* Requirement
Please list all lines of the material below in which the string "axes" occurs.
+++ Dataset extract
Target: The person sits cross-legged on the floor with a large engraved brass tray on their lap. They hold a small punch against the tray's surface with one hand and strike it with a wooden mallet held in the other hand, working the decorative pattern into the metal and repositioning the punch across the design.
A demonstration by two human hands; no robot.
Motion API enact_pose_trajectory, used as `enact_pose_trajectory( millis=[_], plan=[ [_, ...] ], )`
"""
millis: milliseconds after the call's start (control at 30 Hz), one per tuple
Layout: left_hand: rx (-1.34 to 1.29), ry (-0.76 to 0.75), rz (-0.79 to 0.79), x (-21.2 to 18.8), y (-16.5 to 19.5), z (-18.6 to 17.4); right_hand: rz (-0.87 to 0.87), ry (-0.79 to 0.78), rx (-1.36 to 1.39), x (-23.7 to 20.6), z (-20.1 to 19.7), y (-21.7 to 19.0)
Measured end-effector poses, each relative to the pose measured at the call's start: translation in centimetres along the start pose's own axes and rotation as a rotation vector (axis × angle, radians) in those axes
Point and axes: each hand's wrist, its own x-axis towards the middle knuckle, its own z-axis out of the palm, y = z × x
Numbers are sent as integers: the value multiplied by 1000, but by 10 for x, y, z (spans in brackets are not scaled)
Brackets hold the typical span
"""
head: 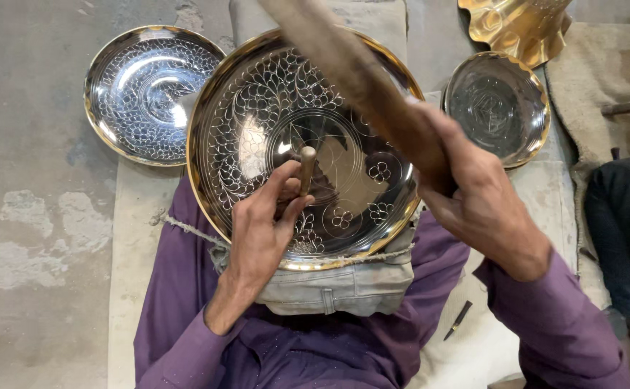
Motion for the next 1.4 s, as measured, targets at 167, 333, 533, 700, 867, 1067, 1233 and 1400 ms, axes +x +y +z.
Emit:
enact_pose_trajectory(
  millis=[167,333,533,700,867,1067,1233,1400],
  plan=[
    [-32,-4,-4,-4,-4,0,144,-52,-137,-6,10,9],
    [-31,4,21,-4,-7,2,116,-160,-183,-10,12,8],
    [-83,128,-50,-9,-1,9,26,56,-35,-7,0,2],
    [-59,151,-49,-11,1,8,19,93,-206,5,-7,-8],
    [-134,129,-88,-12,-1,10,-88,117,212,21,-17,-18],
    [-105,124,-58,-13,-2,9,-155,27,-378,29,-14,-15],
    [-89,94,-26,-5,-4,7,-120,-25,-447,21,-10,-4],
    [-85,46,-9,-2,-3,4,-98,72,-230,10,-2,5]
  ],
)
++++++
* Your response
Measured end-effector poses, each relative to the pose measured at the call's start: translation in centimetres along the start pose's own axes and rotation as a rotation vector (axis × angle, radians) in those axes
Point and axes: each hand's wrist, its own x-axis towards the middle knuckle, its own z-axis out of the palm, y = z × x
Motion for the next 1.4 s, as measured, targets at 167, 333, 533, 700, 867, 1067, 1233 and 1400 ms, axes +x +y +z.

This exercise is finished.